Frank De Coninck (11 February 1945 – 11 March 2022) was a Belgian diplomat, who served as the ambassador to the Holy See from 26 October 2006 until his retirement in February 2010. Before this he was Marshal of the Royal Household of the Royal Court of Belgium (2002–2006).

==Early life and education==
De Coninck was born in Blankenberge on 11 February 1945. He graduated in history at the University of Ghent (1968).

==Career==
From 1968 till 1975 De Coninck was a teacher of history in Congo. He started a career in Belgian diplomacy in 1975 and has been assigned from 1976 till 2000 to diplomatic posts in Barcelona, Nairobi, Islamabad, Rome (the Vatican), Dakar, The Hague, and both Kigali and Kinshasa as ambassador. His last duty before he became Marshal of the Royal Household was at the Central Administration of the Belgian Foreign Ministry, where he was appointed special envoy for the Great Lakes (Central Africa). As Marshal of the Royal Household he was also head of the management council of the Royal Trust.

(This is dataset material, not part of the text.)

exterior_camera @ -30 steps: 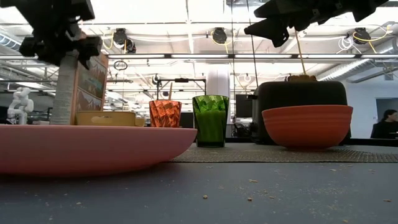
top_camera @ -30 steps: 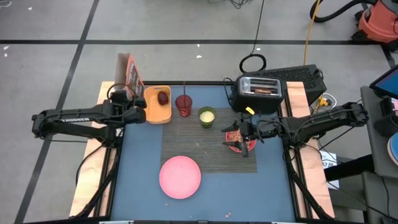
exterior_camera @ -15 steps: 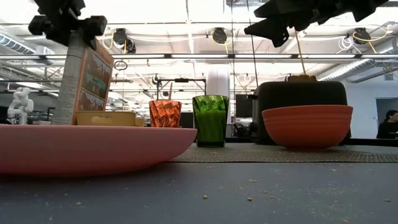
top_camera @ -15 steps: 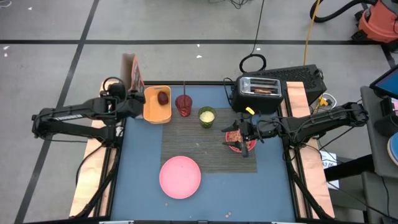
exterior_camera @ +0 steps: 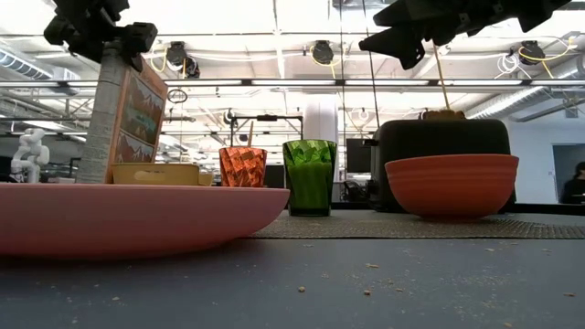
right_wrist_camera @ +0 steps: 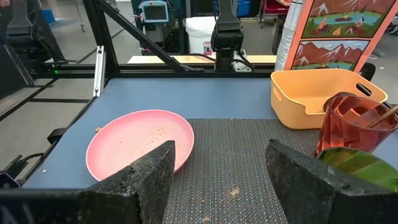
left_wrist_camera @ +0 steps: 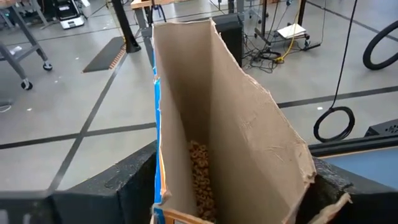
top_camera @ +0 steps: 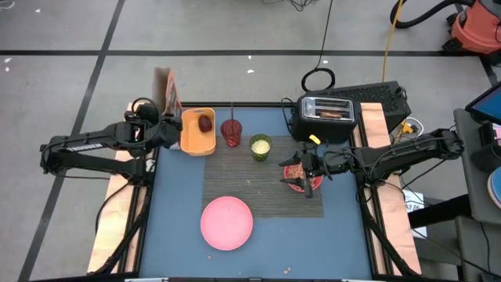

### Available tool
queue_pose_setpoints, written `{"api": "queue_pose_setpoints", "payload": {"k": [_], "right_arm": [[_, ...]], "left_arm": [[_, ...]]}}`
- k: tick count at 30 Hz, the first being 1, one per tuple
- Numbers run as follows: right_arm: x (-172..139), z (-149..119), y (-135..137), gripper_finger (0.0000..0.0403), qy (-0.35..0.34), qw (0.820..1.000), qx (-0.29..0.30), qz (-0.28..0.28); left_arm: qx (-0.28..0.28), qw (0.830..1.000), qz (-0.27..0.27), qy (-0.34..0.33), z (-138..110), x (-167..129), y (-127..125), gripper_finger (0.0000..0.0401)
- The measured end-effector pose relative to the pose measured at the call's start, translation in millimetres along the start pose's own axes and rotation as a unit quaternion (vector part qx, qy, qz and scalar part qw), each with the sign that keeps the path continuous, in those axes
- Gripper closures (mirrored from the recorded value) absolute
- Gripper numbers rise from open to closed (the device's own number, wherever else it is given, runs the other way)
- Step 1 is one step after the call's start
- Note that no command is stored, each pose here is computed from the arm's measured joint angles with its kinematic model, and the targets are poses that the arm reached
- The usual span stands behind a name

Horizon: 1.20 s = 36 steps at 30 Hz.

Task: Arrange a breakfast setting
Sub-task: Pour the cereal from the cereal box into the pink bowl, then adjust the light pink plate on the gray table placemat

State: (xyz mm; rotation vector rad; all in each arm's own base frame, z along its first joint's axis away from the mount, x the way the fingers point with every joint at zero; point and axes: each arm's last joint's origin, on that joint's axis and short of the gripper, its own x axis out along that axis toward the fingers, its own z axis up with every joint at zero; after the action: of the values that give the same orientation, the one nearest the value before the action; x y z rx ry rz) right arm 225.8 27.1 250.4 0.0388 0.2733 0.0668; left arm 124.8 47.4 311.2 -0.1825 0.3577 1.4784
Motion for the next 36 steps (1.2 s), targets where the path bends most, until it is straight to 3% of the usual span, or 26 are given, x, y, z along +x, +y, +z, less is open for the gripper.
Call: {"api": "queue_pose_setpoints", "payload": {"k": [12, 26, 36], "right_arm": [[0, 0, 0, 0.0161, 0.0, 1.0, 0.0, 0.0], [0, 0, 0, 0.0161, 0.0, 1.0, 0.0, 0.0], [0, 0, 0, 0.0161, 0.0, 1.0, 0.0, 0.0]], "left_arm": [[-0.005, 1.0, 0.004, -0.005, 0, 0, 0, 0.002], [-0.015, 0.999, 0.008, -0.039, 7, 0, -5, 0.0018], [0.017, 0.996, -0.015, -0.084, 26, -3, -19, 0.0018]]}}
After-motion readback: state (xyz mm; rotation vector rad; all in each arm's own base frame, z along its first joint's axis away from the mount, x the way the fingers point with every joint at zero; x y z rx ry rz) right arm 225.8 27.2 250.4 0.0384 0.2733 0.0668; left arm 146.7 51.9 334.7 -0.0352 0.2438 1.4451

He was president of Caritas International Belgium and Cercle Royal Africain et de l’Outre Mer.

==Personal life==
De Coninck died in Woluwe-Saint-Lambert on 11 March 2022, at the age of 77.

== Honours ==
- Grand Cross of the Order of Leopold of Belgium, by Royal Decree.
- Grand Cross of the Order of the Crown of Belgium, by Royal Decree of 19 December 2001.
- Knight of Grand Cross of the Order of Pope Pius IX of the Vatican or the Holy See
- Knight of Grand Cross of the Order of Merit of the Italian Republic of Italy, Decree of 14 October 2002.